In Re the Appeal in Pima County Juvenile Severance Action No. S-113432

872 P.2d 1240, 178 Ariz. 288, 62 U.S.L.W. 2215, 147 Ariz. Adv. Rep. 64, 1993 Ariz. App. LEXIS 196
CourtCourt of Appeals of Arizona
DecidedSeptember 9, 1993
Docket2 CA-JV 93-0003
StatusPublished
Cited by9 cases

This text of 872 P.2d 1240 (In Re the Appeal in Pima County Juvenile Severance Action No. S-113432) is published on Counsel Stack Legal Research, covering Court of Appeals of Arizona primary law. Counsel Stack provides free access to over 12 million legal documents including statutes, case law, regulations, and constitutions.

Bluebook
In Re the Appeal in Pima County Juvenile Severance Action No. S-113432, 872 P.2d 1240, 178 Ariz. 288, 62 U.S.L.W. 2215, 147 Ariz. Adv. Rep. 64, 1993 Ariz. App. LEXIS 196 (Ark. Ct. App. 1993).

Opinion

*290 OPINION

ESPINOSA, Presiding Judge.

The natural father of four children, A., born May 3, 1978, B., born September 28, 1979, C., born December 29, 1986, and D., born May 13,1988, appeals from the juvenile court’s September 1, 1992 order severing his parental rights on the grounds of physical and emotional abuse under A.R.S. § 8-533(B)(2). We affirm for the reasons stated below.

BACKGROUND OF THE CASE

The relationship between the father and the children’s mother began during the late 1970s and was marked by turbulence and violence until it ended in February 1989. The couple never married.
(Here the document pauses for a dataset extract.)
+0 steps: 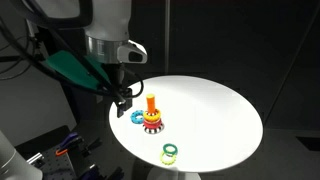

Shortly after they separated, the mother and the four children born during the relationship began living with the mother’s husband, whom she married in May 1989. About two months earlier, in March, the father filed a petition in superior court seeking a determination of custody, visitation and support. Pursuant to a stipulation between the mother and father, the court entered an order in January 1990 granting custody of the children to the mother, giving the father visitation rights and requiring that the father pay child support. In February they agreed to allow the conciliation court to prepare a report regarding visitation. The report was completed in December 1990. Visitation became a problem, particularly after an incident in March 1990. While in their respective vehicles, the father chased the stepfather around a parking area, while daughters A. and B. were passengers in the stepfather’s vehicle, for which the father was later convicted of misdemeanor endangerment.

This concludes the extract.